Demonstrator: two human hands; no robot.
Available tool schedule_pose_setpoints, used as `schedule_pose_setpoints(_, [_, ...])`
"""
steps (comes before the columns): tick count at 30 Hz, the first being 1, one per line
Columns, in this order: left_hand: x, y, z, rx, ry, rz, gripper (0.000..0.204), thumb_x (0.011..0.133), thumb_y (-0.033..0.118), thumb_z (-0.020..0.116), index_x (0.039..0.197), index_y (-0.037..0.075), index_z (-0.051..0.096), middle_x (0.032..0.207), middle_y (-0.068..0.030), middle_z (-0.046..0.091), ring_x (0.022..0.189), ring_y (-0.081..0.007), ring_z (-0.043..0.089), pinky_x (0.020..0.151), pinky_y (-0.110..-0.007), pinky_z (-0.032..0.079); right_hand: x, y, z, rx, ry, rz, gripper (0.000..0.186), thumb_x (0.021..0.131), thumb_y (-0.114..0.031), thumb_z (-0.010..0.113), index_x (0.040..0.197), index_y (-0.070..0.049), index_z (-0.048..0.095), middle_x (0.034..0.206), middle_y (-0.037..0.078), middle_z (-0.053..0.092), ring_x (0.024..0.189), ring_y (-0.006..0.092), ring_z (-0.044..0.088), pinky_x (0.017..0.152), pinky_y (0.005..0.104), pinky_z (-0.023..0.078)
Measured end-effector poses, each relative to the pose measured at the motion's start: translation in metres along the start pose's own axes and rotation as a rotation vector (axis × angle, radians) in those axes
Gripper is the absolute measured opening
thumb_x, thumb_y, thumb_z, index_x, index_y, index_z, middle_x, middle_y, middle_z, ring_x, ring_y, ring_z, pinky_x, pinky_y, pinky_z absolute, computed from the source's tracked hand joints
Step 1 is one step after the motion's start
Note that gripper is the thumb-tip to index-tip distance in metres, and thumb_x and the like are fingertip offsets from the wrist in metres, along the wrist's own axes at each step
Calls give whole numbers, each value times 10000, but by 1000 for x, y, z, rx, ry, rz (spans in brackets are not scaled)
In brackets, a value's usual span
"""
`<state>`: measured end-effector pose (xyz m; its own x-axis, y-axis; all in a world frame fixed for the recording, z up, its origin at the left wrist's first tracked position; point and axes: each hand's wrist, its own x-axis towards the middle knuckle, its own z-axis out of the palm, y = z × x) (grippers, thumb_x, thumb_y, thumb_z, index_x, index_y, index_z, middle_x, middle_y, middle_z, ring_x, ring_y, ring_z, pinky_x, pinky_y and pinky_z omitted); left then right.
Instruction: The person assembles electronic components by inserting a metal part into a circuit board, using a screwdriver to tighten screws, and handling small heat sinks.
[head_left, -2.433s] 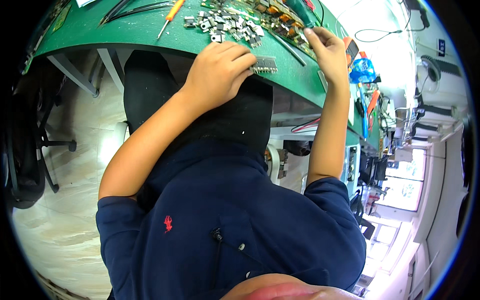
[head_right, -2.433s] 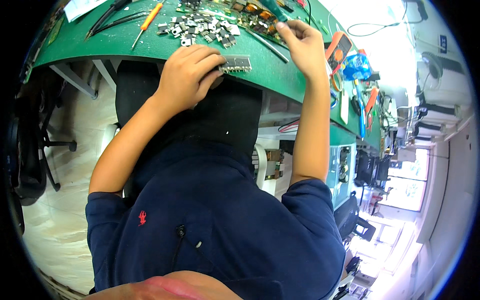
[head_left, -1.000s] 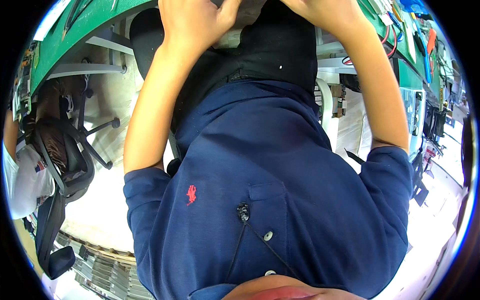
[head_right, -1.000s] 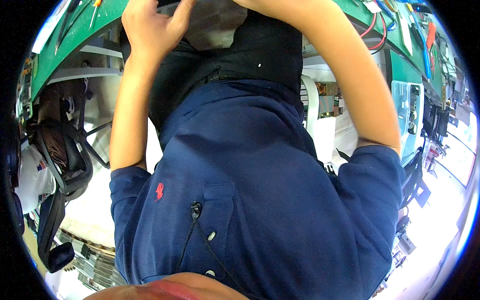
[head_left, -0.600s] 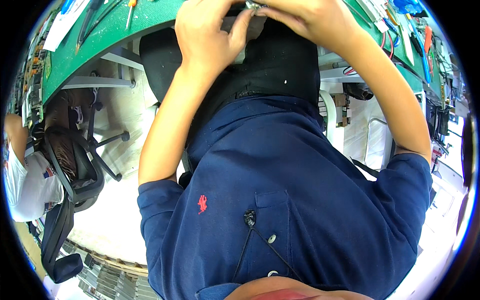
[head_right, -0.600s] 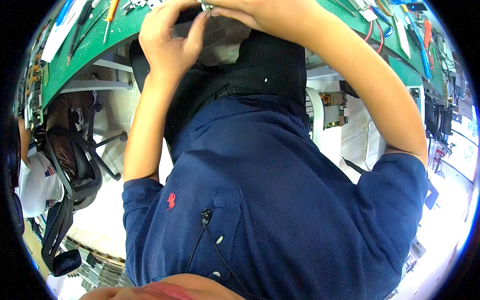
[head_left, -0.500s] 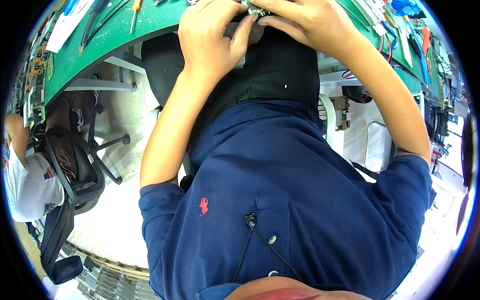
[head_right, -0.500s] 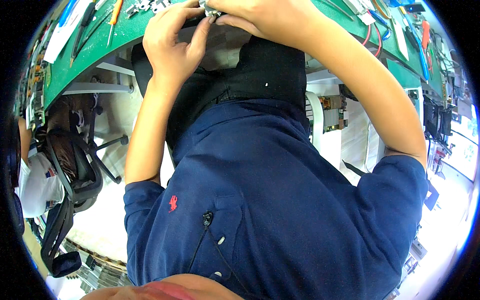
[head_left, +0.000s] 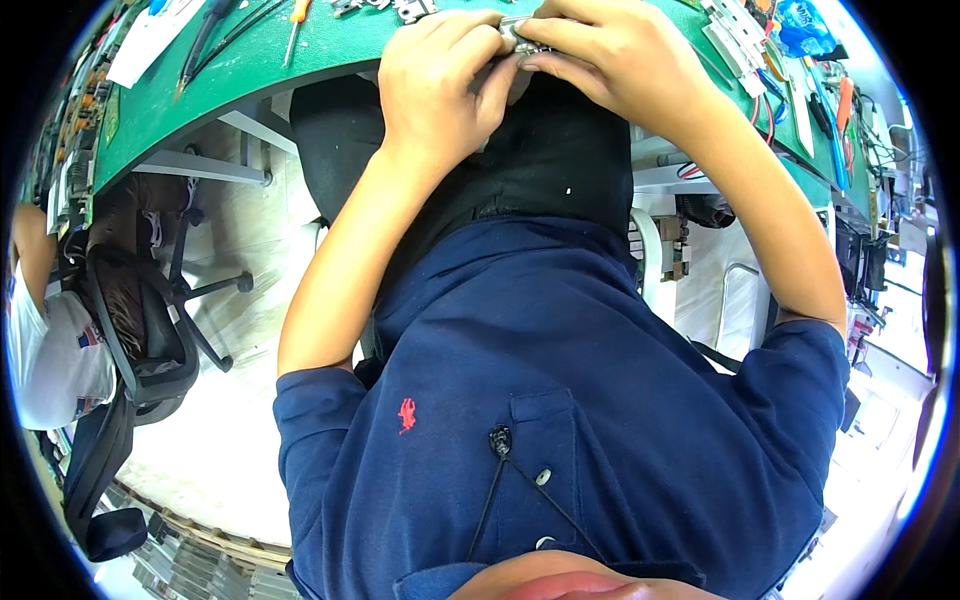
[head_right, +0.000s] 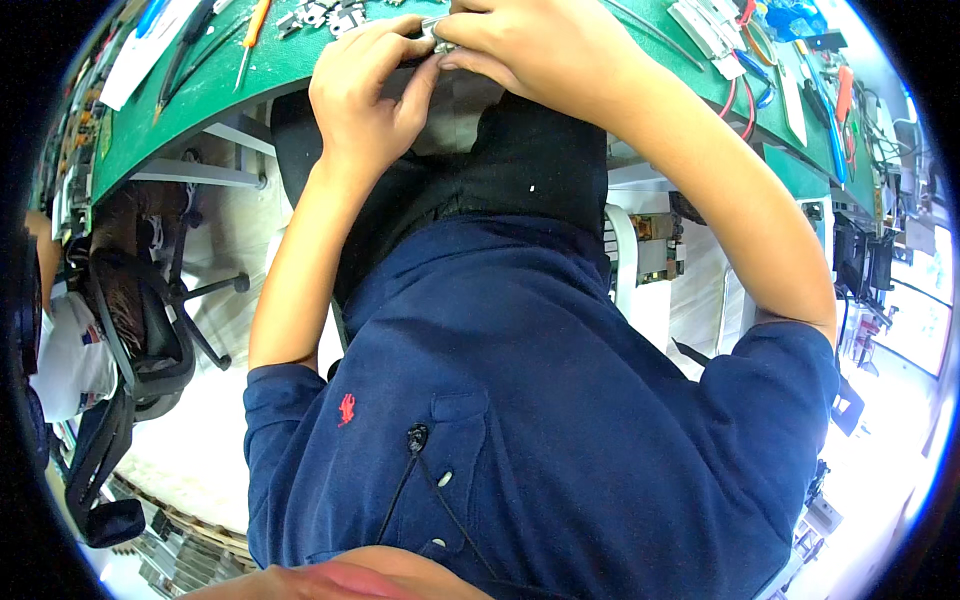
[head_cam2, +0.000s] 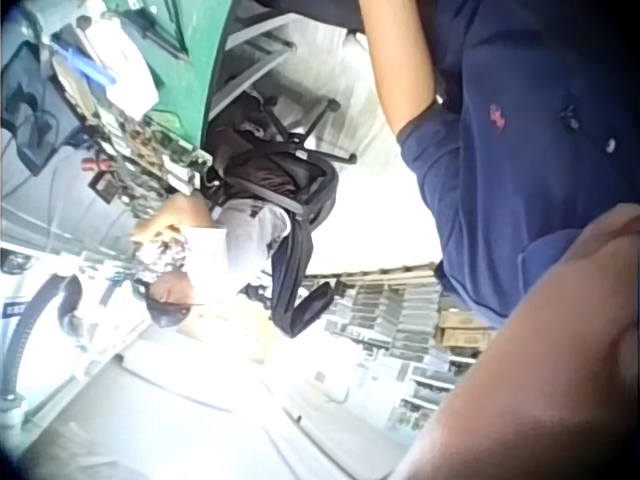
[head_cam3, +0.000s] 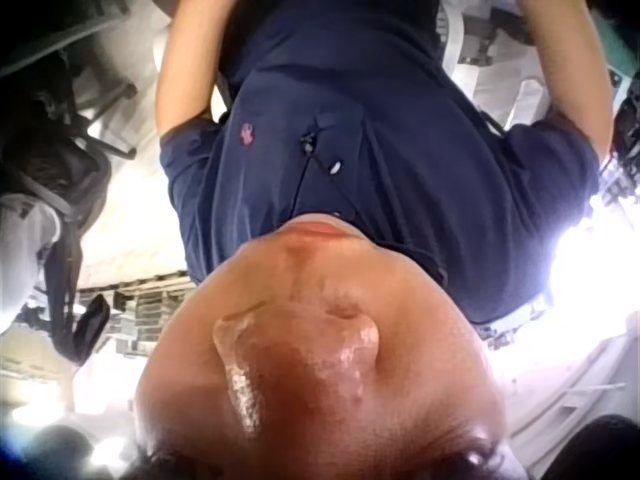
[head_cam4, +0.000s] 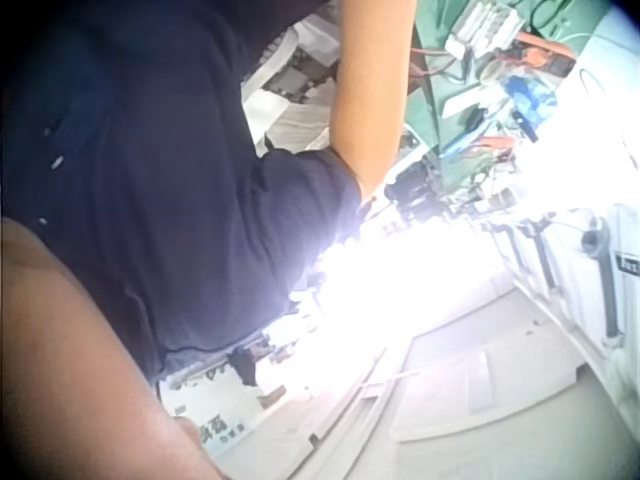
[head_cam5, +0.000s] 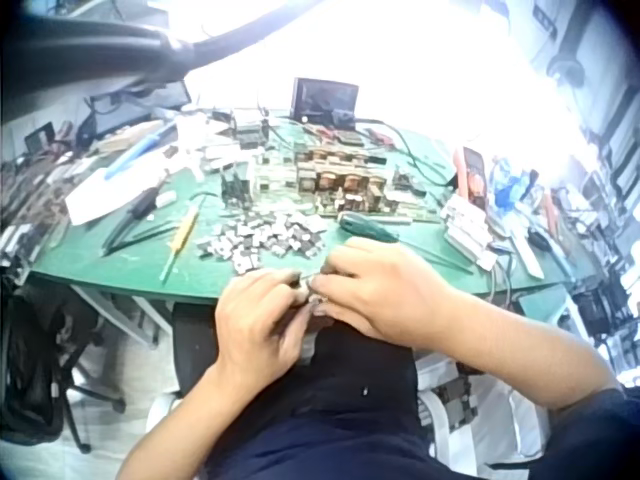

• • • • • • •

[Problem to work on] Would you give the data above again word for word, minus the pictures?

[Answer space]
Demonstrator: two human hands; no robot.
Available tool schedule_pose_setpoints, used as `schedule_pose_setpoints(_, [_, ...])`
"""
steps (comes before the columns): tick count at 30 Hz, the first being 1, one per line
Columns, in this order: left_hand: x, y, z, rx, ry, rz, gripper (0.000..0.204), thumb_x (0.011..0.133), thumb_y (-0.033..0.118), thumb_z (-0.020..0.116), index_x (0.039..0.197), index_y (-0.037..0.075), index_z (-0.051..0.096), middle_x (0.032..0.207), middle_y (-0.068..0.030), middle_z (-0.046..0.091), ring_x (0.022..0.189), ring_y (-0.081..0.007), ring_z (-0.043..0.089), pinky_x (0.020..0.151), pinky_y (-0.110..-0.007), pinky_z (-0.032..0.079); right_hand: x, y, z, rx, ry, rz, gripper (0.000..0.186), thumb_x (0.021..0.131), thumb_y (-0.114..0.031), thumb_z (-0.010..0.113), index_x (0.040..0.197), index_y (-0.070..0.049), index_z (-0.048..0.095), middle_x (0.034..0.206), middle_y (-0.037..0.078), middle_z (-0.053..0.092), ring_x (0.024..0.189), ring_y (-0.006..0.092), ring_z (-0.044..0.088), pinky_x (0.017..0.152), pinky_y (0.005..0.104), pinky_z (-0.023..0.078)
Measured end-effector poses, each relative to the pose measured at the motion's start: translation in metres along the start pose's own axes and rotation as a rotation vector (axis × angle, radians) in those axes
Gripper is the absolute measured opening
thumb_x, thumb_y, thumb_z, index_x, index_y, index_z, middle_x, middle_y, middle_z, ring_x, ring_y, ring_z, pinky_x, pinky_y, pinky_z absolute, computed from the source's tracked hand joints
Step 1 is one step after the motion's start
Note that gripper is the thumb-tip to index-tip distance in metres, and thumb_x and the like are fingertip offsets from the wrist in metres, along the wrist's own axes at each step
Calls give whole numbers, each value times 10000, but by 1000 for x, y, z, rx, ry, rz (spans in brackets are not scaled)
In brackets, a value's usual span
"""
`<state>`: measured end-effector pose (xyz m; its own x-axis, y-axis; all in a world frame fixed for the recording, z up, its origin at the left wrist's first tracked position; point and axes: each hand's wrist, its own x-axis towards the middle knuckle, its own z-axis out of the palm, y = z × x) (grippers, thumb_x, thumb_y, thumb_z, index_x, index_y, index_z, middle_x, middle_y, middle_z, ring_x, ring_y, ring_z, pinky_x, pinky_y and pinky_z omitted); left then right.
Instruction: The person assembles electronic components by inserting a metal part into a circuit board, using a screwdriver to tighten screws, and handling small heat sinks.
[head_left, -2.433s] 
[head_right, -2.433s] 
[head_left, -1.000s] 
[head_right, -1.000s] 
[head_left, -0.600s] 
[head_right, -0.600s] 
[head_left, -0.500s] 
[head_right, -0.500s] 
[head_left, +0.000s] 
[head_right, +0.000s] 
[head_cam2, +0.000s] 
[head_cam3, +0.000s] 
[head_cam4, +0.000s] 
[head_cam5, +0.000s] 

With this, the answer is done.